The cushioning effect of the pad 3 can be obtained only by controlling the servomotor 10 as described above. When the work is made of a metal such as aluminum, wrinkles and cracks may occur locally. In such a case, by the position and torque control to the servo motor 10 to 3 ₁ each padding is controlled individually 3 every _4, because the generation of wrinkles and cracks can be prevented, resulting good product quality Will be able to In the above embodiment, the pad 3 is divided into four parts, but it is not limited to four parts.

[0014]

As described in detail above, the present invention divides a plurality of pads for supporting a lower die from below, connects rack bars to each pad member, and connects these rack bars via a reduction gear train. Servo motors installed for each pad member are connected to each other, and these servo motors are controlled by NC. By controlling the position and torque of the servo motors by the NC device, the work and the mold to be molded can be controlled.

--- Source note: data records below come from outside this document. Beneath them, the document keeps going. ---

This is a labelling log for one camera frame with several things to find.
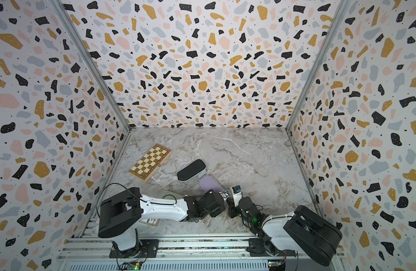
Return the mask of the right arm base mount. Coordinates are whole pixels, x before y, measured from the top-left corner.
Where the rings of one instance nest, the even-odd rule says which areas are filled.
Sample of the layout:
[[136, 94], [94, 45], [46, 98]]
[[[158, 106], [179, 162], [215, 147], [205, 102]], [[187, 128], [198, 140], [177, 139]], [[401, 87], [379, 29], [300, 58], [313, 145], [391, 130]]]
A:
[[279, 250], [272, 245], [268, 245], [262, 238], [251, 238], [248, 240], [247, 252], [252, 257], [272, 256], [272, 257], [284, 257], [284, 256], [296, 256], [296, 252], [293, 250]]

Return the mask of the mint green zippered sleeve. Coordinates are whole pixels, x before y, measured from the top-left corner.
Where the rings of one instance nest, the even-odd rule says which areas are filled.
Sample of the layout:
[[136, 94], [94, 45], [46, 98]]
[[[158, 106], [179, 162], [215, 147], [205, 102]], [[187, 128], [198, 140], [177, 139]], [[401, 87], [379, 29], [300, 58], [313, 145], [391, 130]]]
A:
[[177, 195], [176, 193], [173, 193], [173, 192], [164, 191], [161, 194], [161, 198], [175, 201], [175, 200], [178, 200], [179, 198], [181, 198], [181, 196]]

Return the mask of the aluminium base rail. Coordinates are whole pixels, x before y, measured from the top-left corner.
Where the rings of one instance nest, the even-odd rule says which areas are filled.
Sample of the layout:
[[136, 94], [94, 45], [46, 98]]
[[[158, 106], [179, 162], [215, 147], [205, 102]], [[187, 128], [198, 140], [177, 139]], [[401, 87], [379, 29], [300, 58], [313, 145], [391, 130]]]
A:
[[348, 271], [342, 249], [329, 266], [309, 255], [287, 250], [278, 256], [256, 254], [251, 234], [143, 235], [142, 251], [118, 258], [108, 239], [71, 238], [54, 267], [56, 271]]

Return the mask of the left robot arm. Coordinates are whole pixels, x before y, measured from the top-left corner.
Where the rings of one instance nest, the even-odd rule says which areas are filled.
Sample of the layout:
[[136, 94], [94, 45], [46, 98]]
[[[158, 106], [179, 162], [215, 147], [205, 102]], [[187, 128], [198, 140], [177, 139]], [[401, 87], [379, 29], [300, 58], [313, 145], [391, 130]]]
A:
[[198, 222], [208, 215], [216, 217], [224, 210], [225, 200], [219, 192], [169, 200], [143, 195], [138, 187], [125, 188], [101, 202], [98, 236], [110, 238], [120, 251], [128, 251], [139, 245], [133, 228], [139, 220]]

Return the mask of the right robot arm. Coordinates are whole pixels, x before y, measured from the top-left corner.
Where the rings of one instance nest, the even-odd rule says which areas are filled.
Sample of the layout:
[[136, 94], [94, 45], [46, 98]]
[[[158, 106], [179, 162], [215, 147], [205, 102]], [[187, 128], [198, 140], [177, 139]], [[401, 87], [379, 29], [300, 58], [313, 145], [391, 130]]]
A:
[[238, 204], [227, 199], [228, 214], [239, 217], [256, 237], [249, 240], [251, 256], [284, 256], [303, 252], [322, 266], [329, 266], [343, 237], [340, 230], [312, 210], [300, 205], [286, 215], [261, 212], [248, 197]]

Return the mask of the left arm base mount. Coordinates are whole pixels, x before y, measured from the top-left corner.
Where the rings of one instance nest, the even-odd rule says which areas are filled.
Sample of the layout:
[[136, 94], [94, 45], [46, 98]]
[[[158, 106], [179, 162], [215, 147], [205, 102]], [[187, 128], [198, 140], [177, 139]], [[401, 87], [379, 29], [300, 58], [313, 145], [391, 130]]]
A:
[[121, 251], [112, 241], [112, 249], [109, 253], [111, 259], [147, 259], [155, 258], [159, 247], [158, 239], [142, 239], [134, 248]]

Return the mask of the wooden chessboard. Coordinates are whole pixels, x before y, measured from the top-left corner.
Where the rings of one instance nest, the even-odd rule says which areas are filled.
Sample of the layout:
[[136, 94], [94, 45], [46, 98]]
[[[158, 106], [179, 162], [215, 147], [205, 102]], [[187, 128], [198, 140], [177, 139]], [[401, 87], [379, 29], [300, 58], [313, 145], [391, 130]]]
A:
[[148, 182], [159, 170], [159, 167], [170, 157], [171, 150], [155, 144], [142, 158], [129, 170], [129, 173], [136, 176], [143, 182]]

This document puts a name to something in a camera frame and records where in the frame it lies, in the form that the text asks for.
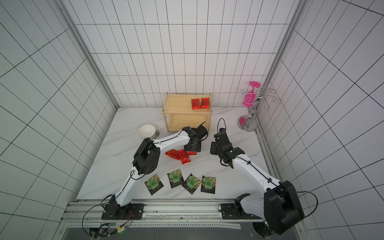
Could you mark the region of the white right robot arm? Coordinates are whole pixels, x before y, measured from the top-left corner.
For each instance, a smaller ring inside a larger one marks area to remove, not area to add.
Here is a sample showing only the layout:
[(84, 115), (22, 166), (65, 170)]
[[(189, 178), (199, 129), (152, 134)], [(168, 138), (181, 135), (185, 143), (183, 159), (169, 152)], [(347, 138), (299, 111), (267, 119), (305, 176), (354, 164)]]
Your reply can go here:
[(262, 237), (282, 235), (305, 219), (298, 193), (289, 181), (281, 182), (256, 166), (239, 147), (233, 147), (225, 128), (214, 135), (211, 154), (220, 158), (221, 165), (231, 167), (245, 176), (263, 195), (254, 198), (244, 193), (235, 199), (234, 209), (239, 218), (256, 216), (262, 222), (253, 223)]

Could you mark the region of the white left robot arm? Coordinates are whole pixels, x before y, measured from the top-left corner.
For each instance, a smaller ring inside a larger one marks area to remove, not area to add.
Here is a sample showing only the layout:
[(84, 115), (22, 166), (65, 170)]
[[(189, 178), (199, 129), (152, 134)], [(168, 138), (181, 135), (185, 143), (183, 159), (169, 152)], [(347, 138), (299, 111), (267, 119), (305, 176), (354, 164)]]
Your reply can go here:
[(133, 167), (129, 176), (114, 195), (103, 204), (102, 220), (140, 220), (143, 216), (144, 204), (133, 204), (130, 194), (135, 183), (155, 171), (161, 154), (177, 147), (184, 147), (193, 152), (201, 151), (201, 142), (208, 136), (208, 130), (203, 124), (197, 128), (184, 127), (178, 133), (162, 139), (143, 140), (134, 154)]

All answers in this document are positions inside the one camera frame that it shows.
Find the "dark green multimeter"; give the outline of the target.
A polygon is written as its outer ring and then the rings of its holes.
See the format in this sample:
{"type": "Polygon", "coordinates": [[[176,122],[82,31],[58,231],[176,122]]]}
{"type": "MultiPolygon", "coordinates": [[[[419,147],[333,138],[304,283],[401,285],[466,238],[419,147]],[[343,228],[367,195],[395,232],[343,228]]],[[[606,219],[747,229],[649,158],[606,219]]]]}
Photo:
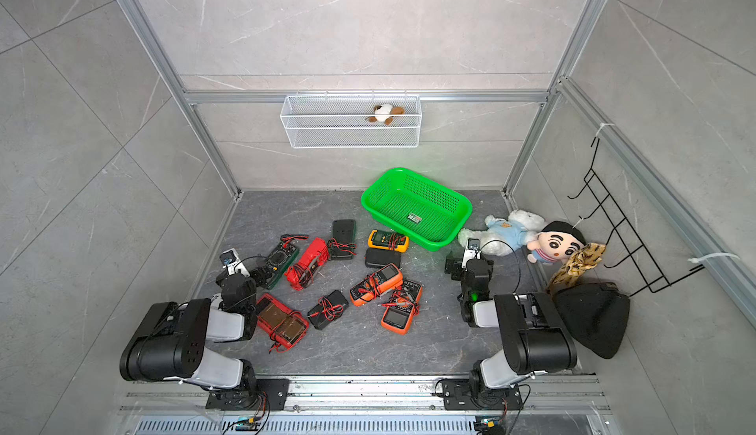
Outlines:
{"type": "Polygon", "coordinates": [[[281,240],[257,269],[259,287],[273,289],[298,255],[299,248],[291,240],[281,240]]]}

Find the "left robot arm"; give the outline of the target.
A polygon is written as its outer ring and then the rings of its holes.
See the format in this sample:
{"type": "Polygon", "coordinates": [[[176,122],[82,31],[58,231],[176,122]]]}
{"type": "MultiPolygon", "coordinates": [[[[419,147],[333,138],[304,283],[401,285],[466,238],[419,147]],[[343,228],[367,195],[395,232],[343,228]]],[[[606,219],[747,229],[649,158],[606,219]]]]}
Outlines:
{"type": "Polygon", "coordinates": [[[220,295],[151,306],[120,356],[126,381],[177,381],[218,396],[255,398],[251,364],[210,350],[207,342],[243,342],[258,325],[257,283],[235,249],[220,254],[220,295]]]}

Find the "red multimeter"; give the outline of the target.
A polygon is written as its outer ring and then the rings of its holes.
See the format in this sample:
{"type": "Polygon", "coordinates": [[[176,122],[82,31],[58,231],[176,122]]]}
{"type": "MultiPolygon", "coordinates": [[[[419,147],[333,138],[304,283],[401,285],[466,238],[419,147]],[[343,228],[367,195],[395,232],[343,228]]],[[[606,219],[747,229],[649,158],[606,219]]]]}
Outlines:
{"type": "Polygon", "coordinates": [[[303,291],[311,285],[315,274],[330,259],[327,242],[316,238],[308,246],[299,261],[285,272],[285,277],[295,291],[303,291]]]}

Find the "orange grey Victor multimeter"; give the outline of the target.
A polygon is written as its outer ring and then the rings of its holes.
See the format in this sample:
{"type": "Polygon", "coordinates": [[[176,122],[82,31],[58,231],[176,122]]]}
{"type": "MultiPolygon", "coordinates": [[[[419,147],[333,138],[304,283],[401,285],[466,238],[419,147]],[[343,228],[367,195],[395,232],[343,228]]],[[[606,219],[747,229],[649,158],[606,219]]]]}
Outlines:
{"type": "Polygon", "coordinates": [[[417,281],[404,281],[392,291],[389,300],[382,304],[384,314],[381,326],[397,335],[406,335],[419,314],[423,285],[417,281]]]}

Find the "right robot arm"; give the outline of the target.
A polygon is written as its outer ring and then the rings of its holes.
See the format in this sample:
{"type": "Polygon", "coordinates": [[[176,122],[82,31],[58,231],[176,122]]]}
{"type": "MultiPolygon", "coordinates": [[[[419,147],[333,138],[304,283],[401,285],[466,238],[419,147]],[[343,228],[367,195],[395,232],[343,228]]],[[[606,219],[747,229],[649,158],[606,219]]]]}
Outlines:
{"type": "Polygon", "coordinates": [[[551,298],[544,292],[491,294],[493,262],[484,248],[470,238],[463,255],[449,254],[445,263],[445,273],[461,284],[462,320],[498,330],[502,342],[502,350],[474,365],[472,395],[504,394],[528,378],[574,368],[577,348],[551,298]]]}

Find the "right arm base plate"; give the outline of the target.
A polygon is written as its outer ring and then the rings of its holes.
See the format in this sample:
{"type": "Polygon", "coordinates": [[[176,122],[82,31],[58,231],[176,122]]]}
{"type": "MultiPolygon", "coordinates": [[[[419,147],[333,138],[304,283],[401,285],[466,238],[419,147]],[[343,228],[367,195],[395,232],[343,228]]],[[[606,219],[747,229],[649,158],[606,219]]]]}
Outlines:
{"type": "Polygon", "coordinates": [[[490,389],[462,378],[439,380],[435,396],[443,399],[446,411],[517,411],[523,407],[519,388],[490,389]]]}

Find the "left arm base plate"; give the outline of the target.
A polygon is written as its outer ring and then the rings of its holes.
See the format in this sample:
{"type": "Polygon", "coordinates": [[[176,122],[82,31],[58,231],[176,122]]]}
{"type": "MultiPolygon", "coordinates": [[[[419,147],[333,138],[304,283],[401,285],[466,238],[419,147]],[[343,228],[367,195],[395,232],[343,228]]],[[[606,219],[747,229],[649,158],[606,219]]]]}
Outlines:
{"type": "Polygon", "coordinates": [[[253,411],[265,407],[267,411],[282,411],[289,395],[289,379],[264,378],[255,381],[252,389],[223,389],[210,391],[205,409],[218,411],[253,411]]]}

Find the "orange multimeter with leads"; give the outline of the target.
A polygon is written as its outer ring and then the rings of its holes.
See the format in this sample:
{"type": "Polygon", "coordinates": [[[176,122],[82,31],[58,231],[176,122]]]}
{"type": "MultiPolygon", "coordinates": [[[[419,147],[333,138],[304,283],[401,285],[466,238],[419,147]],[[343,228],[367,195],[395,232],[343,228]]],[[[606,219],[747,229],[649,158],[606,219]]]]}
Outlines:
{"type": "Polygon", "coordinates": [[[387,291],[397,289],[404,283],[404,275],[394,264],[389,264],[368,275],[348,292],[354,306],[360,307],[387,291]]]}

An arbitrary cushion effect can be obtained even in the molding process according to the shape, molding conditions, and the like. As a result, the entire device can be reduced in size as compared with a conventional air cylinder and a hydraulic cylinder that obtain a cushioning effect, so that the device can be easily installed in a press bed, and expensive hydraulic equipment such as a servo valve or a complicated valve can be installed. Since a simple circuit is not required, it can be provided at low cost. In particular, by dividing the pad into a plurality of parts and controlling the servo motors provided for each pad member independently, wrinkles and cracks can be formed even on workpieces such as aluminum that are likely to be wrinkled or cracked during molding. Molding can be performed without generating high precision and high quality molding can be achieved, and it is more accurate and more responsive than the conventional die cushion device using air and hydraulic pressure. The cushion pressure can be controlled.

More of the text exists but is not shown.